Upon review, we affirm the Board’s order.

                                 I. Background
            The facts relevant to this appeal are not in dispute. On May 29, 2018,
Claimant sustained a work-related injury to her left elbow. On October 22, 2018, a
Notice of Compensation Payable was issued acknowledging an injury of left elbow
inflammation. By a decision dated February 23, 2021, the description of injury was
expanded to include chronic myofascial pain and cubital tunnel syndrome.
              On July 3, 2021, Employer obtained an impairment rating evaluation
(IRE) of Claimant pursuant to Section 306(a.3) of the Workers’ Compensation Act
(WC Act),1 77 P.S. § 511.3 (enacted as part of Act 111 of 2018 (Act 111) to replace
former IRE provisions). Employer filed a modification petition seeking to change
Claimant’s disability status from total to partial based on the IRE.                 Such a
modification does not reduce the weekly WC benefits paid to Claimant, but while
total disability weekly WC benefits do not automatically terminate, partial disability
weekly WC benefits are limited to 500 weeks. Whitfield v. Workers’ Comp. Appeal
Bd. (Tenet Health Sys. Hahnemann LLC), 188 A.3d 599, 602 n.2 (Pa. Cmwlth.
2018).
              In a decision and order dated February 16, 2022, a WCJ granted
Employer’s petition and modified Claimant’s benefits to partial disability. Claimant
appealed to the Board, arguing that Act 111 cannot be retroactively applied to her
claim because her rights were established prior to its passage. Claimant argued that
the IRE process set forth in Act 111 is inapplicable to her and that the resulting
modification of her WC benefits is a violation of the Pennsylvania Constitution. The
Board affirmed the WCJ’s decision and order. Claimant then filed a petition for
review in this Court.

       1
         Act of June 2, 1915, P.L. 736, as amended, added by the Act of October 24, 2018, P.L.
714, No. 111 (Act 111).

                                              2
                                          II. Discussion
                On appeal,2 Claimant asserts that she acquired a vested right in her WC
benefits that predated the enactment of Act 111; therefore, she insists that applying
Act 111 to limit her benefits is a violation of article I, section 11 of the Pennsylvania
Constitution, known as the Remedies Clause.3 We disagree. “A party challenging
the constitutionality of a statute must meet a heavy burden.
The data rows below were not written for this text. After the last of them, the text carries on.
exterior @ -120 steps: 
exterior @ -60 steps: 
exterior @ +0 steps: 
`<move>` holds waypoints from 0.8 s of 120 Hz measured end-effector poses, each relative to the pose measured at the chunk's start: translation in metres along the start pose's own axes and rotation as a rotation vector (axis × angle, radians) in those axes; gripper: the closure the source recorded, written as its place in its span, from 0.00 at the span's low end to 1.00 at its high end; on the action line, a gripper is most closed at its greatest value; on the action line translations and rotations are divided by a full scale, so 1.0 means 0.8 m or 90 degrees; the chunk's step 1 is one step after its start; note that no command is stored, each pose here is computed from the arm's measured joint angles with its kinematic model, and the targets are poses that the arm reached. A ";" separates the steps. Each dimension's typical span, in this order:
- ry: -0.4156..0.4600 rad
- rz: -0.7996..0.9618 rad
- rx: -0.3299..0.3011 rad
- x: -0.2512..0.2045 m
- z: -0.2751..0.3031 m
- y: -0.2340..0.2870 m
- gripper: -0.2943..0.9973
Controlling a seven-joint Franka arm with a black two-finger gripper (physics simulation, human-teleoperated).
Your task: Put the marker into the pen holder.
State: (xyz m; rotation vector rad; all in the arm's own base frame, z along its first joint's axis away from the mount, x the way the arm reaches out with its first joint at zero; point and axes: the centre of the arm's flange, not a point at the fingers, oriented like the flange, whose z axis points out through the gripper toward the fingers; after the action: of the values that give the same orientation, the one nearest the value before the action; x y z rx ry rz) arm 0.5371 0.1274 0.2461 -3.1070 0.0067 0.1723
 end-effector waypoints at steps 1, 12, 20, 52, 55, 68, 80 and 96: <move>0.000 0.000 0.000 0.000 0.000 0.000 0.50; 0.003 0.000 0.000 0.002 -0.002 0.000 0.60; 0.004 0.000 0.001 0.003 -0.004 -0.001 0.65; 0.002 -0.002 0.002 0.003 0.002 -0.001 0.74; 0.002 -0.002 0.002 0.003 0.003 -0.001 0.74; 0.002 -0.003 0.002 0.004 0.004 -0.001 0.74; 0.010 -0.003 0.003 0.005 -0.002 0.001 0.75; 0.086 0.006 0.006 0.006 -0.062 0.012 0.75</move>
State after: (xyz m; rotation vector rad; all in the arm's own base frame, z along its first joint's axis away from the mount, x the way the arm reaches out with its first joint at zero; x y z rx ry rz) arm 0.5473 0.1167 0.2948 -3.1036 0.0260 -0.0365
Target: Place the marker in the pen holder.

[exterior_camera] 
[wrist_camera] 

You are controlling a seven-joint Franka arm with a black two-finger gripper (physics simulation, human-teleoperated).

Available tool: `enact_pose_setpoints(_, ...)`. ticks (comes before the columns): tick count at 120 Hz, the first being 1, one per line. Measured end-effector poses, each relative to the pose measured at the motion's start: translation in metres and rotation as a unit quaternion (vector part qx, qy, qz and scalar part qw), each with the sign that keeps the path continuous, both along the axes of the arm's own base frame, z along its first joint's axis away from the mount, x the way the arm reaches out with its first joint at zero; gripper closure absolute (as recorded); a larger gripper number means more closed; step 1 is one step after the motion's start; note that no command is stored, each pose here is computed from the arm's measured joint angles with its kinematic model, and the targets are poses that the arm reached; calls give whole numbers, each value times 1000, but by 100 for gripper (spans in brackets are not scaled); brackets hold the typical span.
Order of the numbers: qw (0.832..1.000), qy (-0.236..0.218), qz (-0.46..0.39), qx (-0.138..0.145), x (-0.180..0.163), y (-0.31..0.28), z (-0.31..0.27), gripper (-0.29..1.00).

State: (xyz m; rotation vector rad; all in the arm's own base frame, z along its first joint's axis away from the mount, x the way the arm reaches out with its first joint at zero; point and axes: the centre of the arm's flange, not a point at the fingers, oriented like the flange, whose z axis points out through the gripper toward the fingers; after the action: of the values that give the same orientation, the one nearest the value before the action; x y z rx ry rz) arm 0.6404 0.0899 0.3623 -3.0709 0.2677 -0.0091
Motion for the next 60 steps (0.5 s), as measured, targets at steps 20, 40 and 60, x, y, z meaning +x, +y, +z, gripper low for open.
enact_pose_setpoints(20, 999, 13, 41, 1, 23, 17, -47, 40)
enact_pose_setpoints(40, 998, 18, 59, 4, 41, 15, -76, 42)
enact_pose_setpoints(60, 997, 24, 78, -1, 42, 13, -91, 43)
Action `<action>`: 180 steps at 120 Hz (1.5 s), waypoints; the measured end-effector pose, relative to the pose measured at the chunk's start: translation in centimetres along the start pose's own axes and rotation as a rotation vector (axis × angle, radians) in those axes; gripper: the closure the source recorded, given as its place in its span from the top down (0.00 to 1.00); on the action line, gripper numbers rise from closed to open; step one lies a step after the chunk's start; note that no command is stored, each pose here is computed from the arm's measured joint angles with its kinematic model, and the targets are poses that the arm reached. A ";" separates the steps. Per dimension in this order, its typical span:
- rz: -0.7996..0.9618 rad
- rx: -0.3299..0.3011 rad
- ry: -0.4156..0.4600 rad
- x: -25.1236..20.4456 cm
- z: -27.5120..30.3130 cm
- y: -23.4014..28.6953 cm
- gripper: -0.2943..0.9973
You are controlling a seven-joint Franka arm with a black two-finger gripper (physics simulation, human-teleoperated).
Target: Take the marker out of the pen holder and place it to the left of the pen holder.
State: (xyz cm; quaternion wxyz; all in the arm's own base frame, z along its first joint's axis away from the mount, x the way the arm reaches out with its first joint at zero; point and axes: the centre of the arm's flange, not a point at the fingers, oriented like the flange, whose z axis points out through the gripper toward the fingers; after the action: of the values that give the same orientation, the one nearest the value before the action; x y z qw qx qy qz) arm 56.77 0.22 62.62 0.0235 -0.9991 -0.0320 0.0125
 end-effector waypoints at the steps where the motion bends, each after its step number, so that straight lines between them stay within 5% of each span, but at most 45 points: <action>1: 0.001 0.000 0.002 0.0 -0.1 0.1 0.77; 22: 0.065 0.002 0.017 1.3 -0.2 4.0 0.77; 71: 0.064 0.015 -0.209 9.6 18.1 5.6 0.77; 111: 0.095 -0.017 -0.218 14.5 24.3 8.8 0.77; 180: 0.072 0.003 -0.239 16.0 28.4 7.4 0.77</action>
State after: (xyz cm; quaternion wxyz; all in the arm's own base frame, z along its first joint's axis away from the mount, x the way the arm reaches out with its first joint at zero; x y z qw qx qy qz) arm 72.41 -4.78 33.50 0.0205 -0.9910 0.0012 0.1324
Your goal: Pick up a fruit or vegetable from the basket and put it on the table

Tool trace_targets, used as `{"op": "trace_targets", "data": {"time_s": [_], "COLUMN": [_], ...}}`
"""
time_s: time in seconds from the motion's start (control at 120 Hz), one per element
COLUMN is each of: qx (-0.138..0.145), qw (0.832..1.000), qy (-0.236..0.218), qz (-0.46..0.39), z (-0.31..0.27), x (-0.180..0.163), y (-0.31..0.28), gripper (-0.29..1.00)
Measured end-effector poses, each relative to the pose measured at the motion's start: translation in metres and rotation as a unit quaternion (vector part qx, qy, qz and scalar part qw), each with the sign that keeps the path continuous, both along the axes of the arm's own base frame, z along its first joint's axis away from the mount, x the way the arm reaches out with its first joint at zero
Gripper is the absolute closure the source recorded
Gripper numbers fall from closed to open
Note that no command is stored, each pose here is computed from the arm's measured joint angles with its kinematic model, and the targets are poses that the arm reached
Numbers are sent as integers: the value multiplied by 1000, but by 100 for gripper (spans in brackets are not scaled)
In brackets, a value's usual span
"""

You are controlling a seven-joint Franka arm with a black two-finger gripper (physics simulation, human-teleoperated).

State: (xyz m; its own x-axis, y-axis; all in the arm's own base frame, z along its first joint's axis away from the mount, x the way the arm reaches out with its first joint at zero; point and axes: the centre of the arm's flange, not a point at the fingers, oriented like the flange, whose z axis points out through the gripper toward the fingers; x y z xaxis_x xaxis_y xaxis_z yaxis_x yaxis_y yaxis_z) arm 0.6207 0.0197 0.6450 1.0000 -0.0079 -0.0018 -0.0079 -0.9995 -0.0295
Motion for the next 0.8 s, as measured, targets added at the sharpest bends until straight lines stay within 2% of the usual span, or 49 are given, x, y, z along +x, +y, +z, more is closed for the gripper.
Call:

We presume legislation
to be constitutional absent a demonstration that the statute ‘clearly, palpably, and
plainly’ violates the Constitution.” DiPaolo v. UPMC Magee Women’s Hosp.
(Workers’ Comp. Appeal Bd.), 278 A.3d 430, 434 (Pa. Cmwlth. 2022) (quoting
Konidaris v. Portnoff L. Assocs., Ltd., 953 A.2d 1231, 1239 (Pa. 2008)). Applying
this standard, we reject Claimant’s constitutional challenge to Act 111.
                Under former Section 306(a.2) of the WC Act,4 IREs were based on the
current edition of the American Medical Association Guides to the Evaluation of
Permanent Impairment (AMA Guides).                        However, in Protz v. Workers’

       2
          “This Court’s review in [WC] appeals is limited to determining whether necessary
findings of fact are supported by substantial evidence, whether an error of law was committed, or
whether constitutional rights were violated.” DiPaolo v. UPMC Magee Women’s Hosp. (Workers'
Comp. Appeal Bd.), 278 A.3d 430, 433 (Pa. Cmwlth. 2022) (additional citation and quotation
marks omitted).
       3
           The Remedies Clause provides:
                All courts shall be open; and every man for an injury done him in
                his lands, goods, person or reputation shall have remedy by due
                course of law, and right and justice administered without sale, denial
                or delay. Suits may be brought against the Commonwealth in such
                manner, in such courts and in such cases as the Legislature may by
                law direct.
PA. CONST. art. I, § 11.
       4
         Section 306(a.2) of the WC Act was added by Section 4 of the Act of June 24, 1996, P.L.
350, formerly 77 P.S. § 511.2, and repealed by Act 111.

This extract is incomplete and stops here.